## WORK TO BE COMPLETED
In the entries below, every line with the string "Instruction" is to be reported.

------

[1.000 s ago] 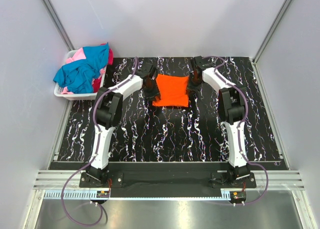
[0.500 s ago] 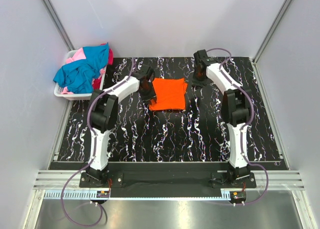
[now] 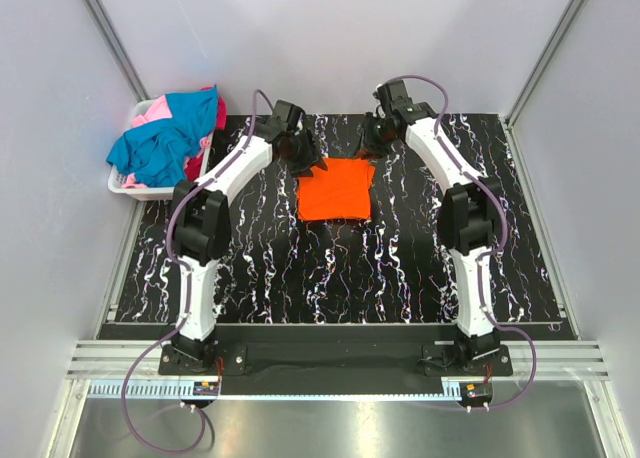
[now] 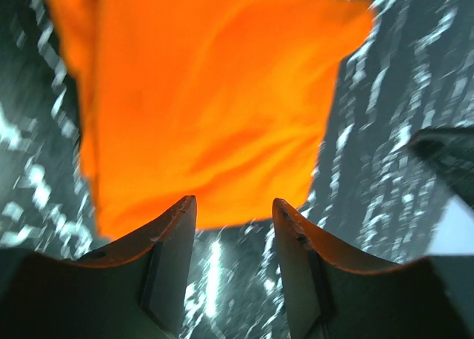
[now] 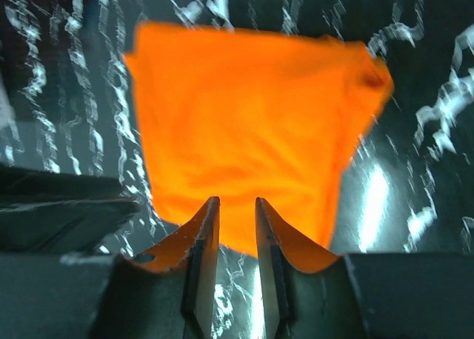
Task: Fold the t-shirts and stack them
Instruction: Fold the tshirt
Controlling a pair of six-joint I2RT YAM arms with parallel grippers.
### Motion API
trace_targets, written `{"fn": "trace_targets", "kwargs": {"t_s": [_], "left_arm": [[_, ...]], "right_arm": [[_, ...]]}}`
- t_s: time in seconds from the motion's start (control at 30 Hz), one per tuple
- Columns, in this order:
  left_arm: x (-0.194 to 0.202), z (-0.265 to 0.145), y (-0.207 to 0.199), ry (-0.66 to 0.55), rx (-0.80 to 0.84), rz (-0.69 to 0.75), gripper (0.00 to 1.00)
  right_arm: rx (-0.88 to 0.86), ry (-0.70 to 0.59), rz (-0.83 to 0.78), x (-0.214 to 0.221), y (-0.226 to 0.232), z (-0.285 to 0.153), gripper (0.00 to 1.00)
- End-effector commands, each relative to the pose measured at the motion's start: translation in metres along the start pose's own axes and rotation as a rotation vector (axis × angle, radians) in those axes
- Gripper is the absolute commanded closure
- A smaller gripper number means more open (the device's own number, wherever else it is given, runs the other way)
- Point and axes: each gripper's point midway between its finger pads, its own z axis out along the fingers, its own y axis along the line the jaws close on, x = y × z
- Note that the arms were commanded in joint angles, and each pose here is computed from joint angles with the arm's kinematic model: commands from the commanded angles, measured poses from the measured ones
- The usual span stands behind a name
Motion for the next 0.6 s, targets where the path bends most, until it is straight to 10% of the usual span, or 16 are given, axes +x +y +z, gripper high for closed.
{"fn": "trace_targets", "kwargs": {"t_s": [0.0, 0.57], "left_arm": [[-0.018, 0.016, -0.007, 0.01, 0.064, -0.05, 0.5], [-0.062, 0.07, 0.018, -0.131, 0.019, -0.067, 0.5]], "right_arm": [[-0.114, -0.006, -0.032, -0.016, 0.022, 0.009, 0.67], [-0.077, 0.104, -0.018, 0.008, -0.013, 0.084, 0.68]]}}
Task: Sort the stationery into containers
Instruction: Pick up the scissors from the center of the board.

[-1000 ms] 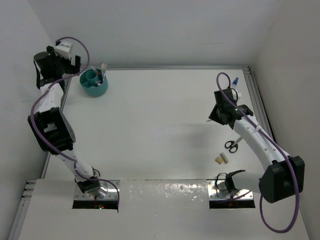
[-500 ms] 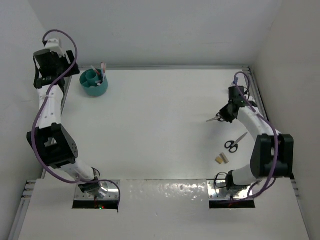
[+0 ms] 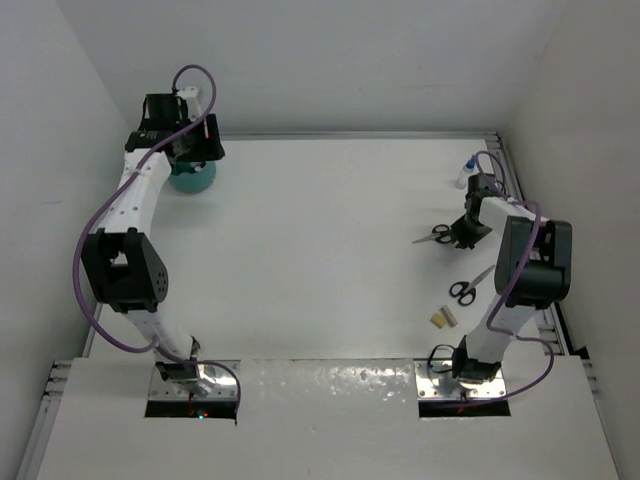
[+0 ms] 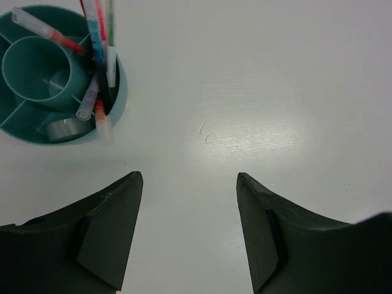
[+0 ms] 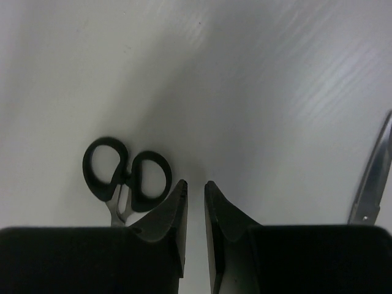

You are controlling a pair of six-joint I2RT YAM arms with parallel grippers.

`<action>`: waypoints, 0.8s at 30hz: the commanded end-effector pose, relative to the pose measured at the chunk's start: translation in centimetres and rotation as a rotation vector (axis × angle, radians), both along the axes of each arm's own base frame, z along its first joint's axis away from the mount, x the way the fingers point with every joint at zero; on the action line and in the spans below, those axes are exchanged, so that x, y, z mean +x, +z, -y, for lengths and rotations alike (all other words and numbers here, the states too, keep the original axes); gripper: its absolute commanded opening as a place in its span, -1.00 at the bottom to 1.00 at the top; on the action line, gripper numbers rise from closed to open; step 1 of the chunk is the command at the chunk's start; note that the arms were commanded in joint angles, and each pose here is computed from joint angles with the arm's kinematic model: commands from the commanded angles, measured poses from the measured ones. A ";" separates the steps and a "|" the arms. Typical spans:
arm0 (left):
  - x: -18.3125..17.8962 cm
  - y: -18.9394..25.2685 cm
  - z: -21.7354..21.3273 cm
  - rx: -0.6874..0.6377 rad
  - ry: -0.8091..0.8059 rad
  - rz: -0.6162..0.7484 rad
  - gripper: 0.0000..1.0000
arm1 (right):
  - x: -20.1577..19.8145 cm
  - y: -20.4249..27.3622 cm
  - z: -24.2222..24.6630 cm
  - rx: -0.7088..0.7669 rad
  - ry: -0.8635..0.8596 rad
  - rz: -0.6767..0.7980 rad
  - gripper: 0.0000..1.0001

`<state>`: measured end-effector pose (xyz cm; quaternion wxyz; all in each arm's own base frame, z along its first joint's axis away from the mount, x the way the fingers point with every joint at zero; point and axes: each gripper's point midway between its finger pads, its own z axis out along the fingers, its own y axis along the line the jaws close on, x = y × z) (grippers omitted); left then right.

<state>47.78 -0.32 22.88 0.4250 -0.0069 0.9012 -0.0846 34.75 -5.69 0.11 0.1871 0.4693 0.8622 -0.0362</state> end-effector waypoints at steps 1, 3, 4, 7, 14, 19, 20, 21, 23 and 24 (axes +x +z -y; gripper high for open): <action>0.0 1.0 1.1 0.007 -0.023 -0.002 0.21 | 2.3 0.6 0.5 -0.011 0.058 0.046 -0.66; 0.1 0.4 1.7 0.019 -0.043 -0.008 0.21 | 2.2 0.3 0.7 -0.020 0.087 0.037 -0.66; 0.1 0.1 1.8 0.024 -0.040 -0.014 0.21 | 2.2 0.3 0.8 -0.032 0.094 0.038 -0.65; 0.2 -0.6 2.3 0.023 -0.045 -0.031 0.21 | 2.9 0.6 1.2 -0.053 0.114 0.065 -0.65; 0.4 -0.6 2.3 0.026 -0.048 -0.022 0.21 | 3.6 1.2 1.3 -0.058 0.130 0.078 -0.64; 0.5 -0.5 2.3 0.029 -0.045 -0.018 0.21 | 3.6 1.0 0.9 -0.048 0.143 0.077 -0.65; 0.6 -0.5 2.3 0.030 -0.046 -0.016 0.21 | 3.7 1.1 0.9 -0.050 0.150 0.075 -0.65; 0.5 -0.7 2.3 0.030 -0.046 -0.021 0.21 | 3.6 1.2 0.8 -0.055 0.158 0.069 -0.66; 0.5 -1.0 2.3 0.023 -0.045 -0.026 0.21 | 3.5 1.2 0.7 -0.071 0.169 0.054 -0.66; 0.4 -1.3 2.4 0.021 -0.044 -0.032 0.21 | 3.5 1.6 0.6 -0.078 0.176 0.061 -0.66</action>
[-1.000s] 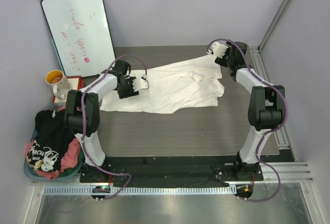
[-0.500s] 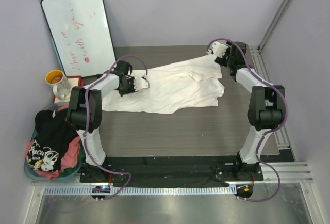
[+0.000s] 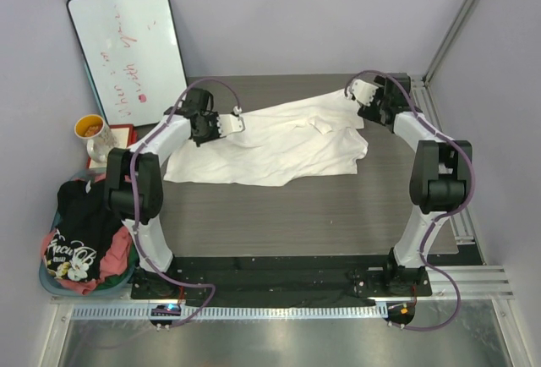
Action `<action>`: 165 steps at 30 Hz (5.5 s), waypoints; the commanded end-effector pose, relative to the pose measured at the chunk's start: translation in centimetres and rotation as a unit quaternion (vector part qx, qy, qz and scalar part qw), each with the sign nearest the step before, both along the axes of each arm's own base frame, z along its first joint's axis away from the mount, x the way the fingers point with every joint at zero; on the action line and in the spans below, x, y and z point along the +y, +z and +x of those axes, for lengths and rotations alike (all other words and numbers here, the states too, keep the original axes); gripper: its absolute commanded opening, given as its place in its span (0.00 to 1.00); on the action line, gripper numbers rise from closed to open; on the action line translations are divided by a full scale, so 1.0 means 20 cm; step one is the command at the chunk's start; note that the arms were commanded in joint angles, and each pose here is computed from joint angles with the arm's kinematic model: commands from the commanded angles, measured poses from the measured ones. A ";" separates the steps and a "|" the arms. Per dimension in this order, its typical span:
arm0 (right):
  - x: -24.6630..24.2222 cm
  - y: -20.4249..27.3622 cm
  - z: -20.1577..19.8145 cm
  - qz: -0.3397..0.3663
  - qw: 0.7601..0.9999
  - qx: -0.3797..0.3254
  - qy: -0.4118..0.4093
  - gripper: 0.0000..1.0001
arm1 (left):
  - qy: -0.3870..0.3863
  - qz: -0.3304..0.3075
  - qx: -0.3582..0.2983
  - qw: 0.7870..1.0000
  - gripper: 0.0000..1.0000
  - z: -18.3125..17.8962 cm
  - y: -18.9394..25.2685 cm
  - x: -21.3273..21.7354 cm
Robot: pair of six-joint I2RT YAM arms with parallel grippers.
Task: Fold and stack the t-shirts
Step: Flatten out the tshirt
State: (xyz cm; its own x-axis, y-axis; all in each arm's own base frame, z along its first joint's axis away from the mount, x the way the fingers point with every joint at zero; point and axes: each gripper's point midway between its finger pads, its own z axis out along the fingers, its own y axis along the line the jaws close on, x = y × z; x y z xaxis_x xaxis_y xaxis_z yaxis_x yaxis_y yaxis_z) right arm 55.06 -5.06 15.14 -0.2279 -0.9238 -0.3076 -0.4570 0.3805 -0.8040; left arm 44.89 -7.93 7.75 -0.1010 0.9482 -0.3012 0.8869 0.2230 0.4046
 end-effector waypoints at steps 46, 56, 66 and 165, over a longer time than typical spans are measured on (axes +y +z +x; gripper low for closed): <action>0.38 -0.58 -0.01 -0.033 0.967 0.130 0.218 0.01 | 0.021 -0.006 -0.058 0.998 0.00 0.06 0.27 0.00; 0.22 0.03 0.27 -0.065 0.990 -0.057 0.113 0.01 | 0.100 -0.020 -0.218 0.971 0.00 0.33 0.63 0.06; -0.13 1.19 0.40 -0.092 0.926 -0.365 -0.042 0.01 | 0.136 -0.046 -0.485 0.863 0.00 0.57 1.60 0.07; -0.03 0.03 -1.63 -0.102 0.900 0.323 0.276 0.01 | -0.382 -0.010 0.067 0.922 0.01 -1.13 0.10 -0.02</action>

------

## ANSWER FOR THE TASK
Instruction: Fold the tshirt
Instruction: Pick up the scissors from the center of the board.

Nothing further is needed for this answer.